Saturday, Jan. 3, 2026 10:15 AM - 12:15 PM (EST)

Philadelphia Marriott Downtown, Independence Ballroom Salon III
Hosted By: Association for Comparative Economic Studies & Society for Institutional and Organizational Economics
  • Chairs:
    Sascha O. Becker, University of Warwick
  • Hans-Joachim Voth, University of Zurich

Using Multiple Outcomes to Adjust Standard Errors for Spatial Correlation

Stefano DellaVigna
,
University of California-Berkeley
Guido Imbens
,
Stanford University
Woojin Kim
,
Stanford University
David Ritzwoller
,
Stanford University

Abstract

Empirical research in economics often examines the behavior of agents located in a geographic space. In such cases, statistical inference is complicated by the interdependence of economic outcomes across locations. A common approach to account for this dependence is to cluster standard errors based on a predefined geographic partition. A second strategy is to model dependence in terms of the distance between units.
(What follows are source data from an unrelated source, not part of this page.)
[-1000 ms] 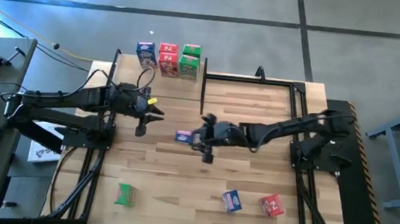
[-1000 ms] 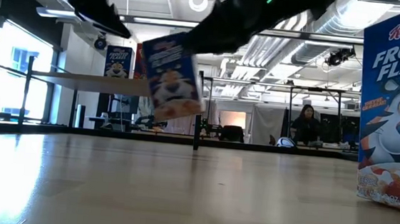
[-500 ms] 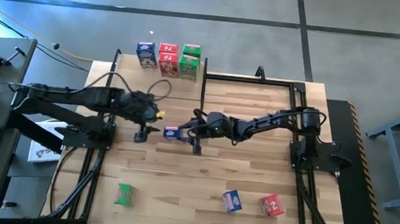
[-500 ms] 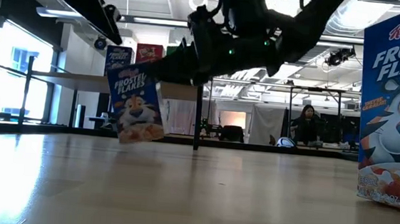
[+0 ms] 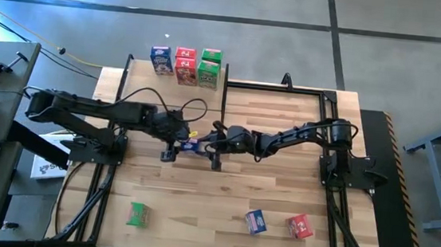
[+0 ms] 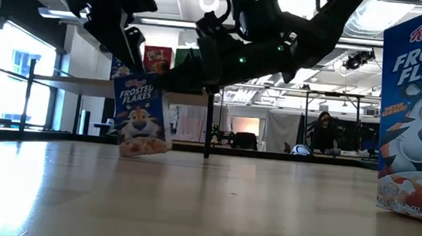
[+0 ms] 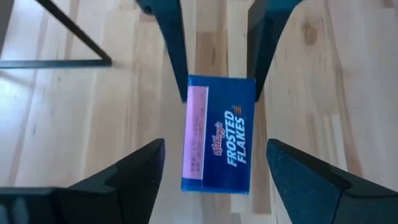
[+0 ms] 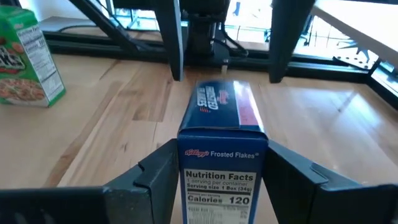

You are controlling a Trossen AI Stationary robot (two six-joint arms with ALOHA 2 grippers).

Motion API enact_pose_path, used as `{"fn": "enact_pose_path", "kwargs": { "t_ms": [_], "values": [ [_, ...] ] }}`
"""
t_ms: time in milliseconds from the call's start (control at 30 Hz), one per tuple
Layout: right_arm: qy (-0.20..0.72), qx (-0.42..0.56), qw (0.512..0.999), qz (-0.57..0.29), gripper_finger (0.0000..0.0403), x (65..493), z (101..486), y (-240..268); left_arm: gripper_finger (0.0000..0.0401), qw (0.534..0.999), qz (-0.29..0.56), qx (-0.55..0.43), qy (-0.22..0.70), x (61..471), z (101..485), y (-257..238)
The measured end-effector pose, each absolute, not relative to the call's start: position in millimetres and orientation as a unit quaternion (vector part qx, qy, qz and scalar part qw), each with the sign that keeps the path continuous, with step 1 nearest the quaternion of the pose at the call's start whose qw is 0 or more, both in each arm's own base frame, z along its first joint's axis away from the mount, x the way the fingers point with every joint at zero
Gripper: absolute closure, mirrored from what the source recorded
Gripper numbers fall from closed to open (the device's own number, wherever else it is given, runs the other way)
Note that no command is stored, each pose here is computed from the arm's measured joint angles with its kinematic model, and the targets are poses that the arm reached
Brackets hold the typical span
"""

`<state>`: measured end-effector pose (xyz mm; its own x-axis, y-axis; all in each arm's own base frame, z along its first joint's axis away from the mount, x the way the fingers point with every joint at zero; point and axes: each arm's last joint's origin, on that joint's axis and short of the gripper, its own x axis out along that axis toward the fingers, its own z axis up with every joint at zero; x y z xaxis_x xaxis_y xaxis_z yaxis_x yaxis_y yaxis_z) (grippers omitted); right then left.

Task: Stack cereal on shelf
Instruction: Put the top blue cereal box on the shelf aligned with the other blue cereal box

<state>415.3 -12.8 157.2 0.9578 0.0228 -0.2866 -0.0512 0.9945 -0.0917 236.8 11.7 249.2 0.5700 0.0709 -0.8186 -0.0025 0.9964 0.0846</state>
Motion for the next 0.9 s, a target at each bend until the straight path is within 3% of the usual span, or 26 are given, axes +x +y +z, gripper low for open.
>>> {"fn": "enact_pose_path", "kwargs": {
  "t_ms": [700,900],
  "values": [
    [0.150,-0.052,0.987,0.015,0.0214,415,156,-8,0.0128,0.863,-0.002,0.059,0.502,254,225,12],
    [0.147,-0.053,0.988,0.017,0.0214,415,157,-4,0.0157,0.860,-0.008,0.069,0.506,253,224,12]
  ]
}}
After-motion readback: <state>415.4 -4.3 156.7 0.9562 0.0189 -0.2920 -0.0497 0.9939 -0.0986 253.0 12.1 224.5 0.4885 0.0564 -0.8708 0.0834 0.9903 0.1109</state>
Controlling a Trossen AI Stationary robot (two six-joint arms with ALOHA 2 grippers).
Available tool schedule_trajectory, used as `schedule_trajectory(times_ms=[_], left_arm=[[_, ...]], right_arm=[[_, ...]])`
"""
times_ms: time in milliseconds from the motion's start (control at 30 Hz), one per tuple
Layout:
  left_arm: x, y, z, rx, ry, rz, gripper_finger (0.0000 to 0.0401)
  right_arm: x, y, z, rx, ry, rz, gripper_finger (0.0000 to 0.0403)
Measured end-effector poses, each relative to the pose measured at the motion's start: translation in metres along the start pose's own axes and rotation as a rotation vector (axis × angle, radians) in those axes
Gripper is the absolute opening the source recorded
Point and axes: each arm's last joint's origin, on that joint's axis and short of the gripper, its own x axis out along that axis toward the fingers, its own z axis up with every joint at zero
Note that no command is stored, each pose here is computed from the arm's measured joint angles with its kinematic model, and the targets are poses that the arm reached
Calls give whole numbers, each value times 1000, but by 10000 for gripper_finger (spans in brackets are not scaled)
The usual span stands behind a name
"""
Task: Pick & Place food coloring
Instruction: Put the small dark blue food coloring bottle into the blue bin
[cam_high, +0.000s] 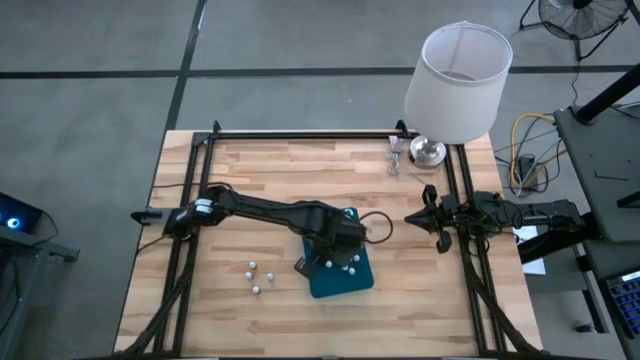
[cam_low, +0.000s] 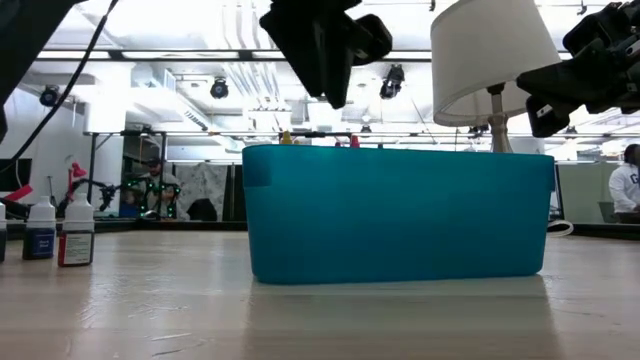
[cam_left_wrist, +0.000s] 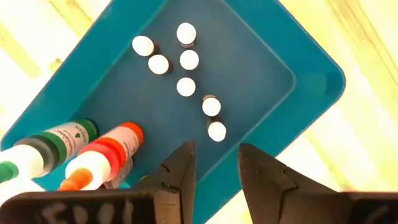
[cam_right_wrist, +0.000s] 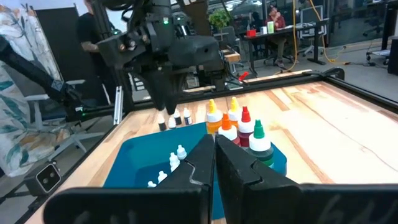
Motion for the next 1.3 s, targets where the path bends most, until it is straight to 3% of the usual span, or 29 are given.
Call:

Dependence, however, does not necessarily stop at borders and is typically not determined by distance alone. This paper introduces a method that leverages observations of multiple outcomes to adjust standard errors for cross-sectional dependence. Specifically, a researcher, while interested in a particular outcome variable, often observes dozens of other variables for the same units. We show that these outcomes can be used to estimate dependence under the assumption that the cross-sectional correlation structure is shared across outcomes. We develop a procedure, which we call Thresholding Multiple Outcomes (TMO), that uses this estimate to adjust standard errors in a given regression setting. We show that adjustments of this form can lead to sizable reductions in the bias of standard errors in calibrated U.S. county-level regressions. Re-analyzing nine recent papers, we find that the proposed correction can make a substantial difference in practice.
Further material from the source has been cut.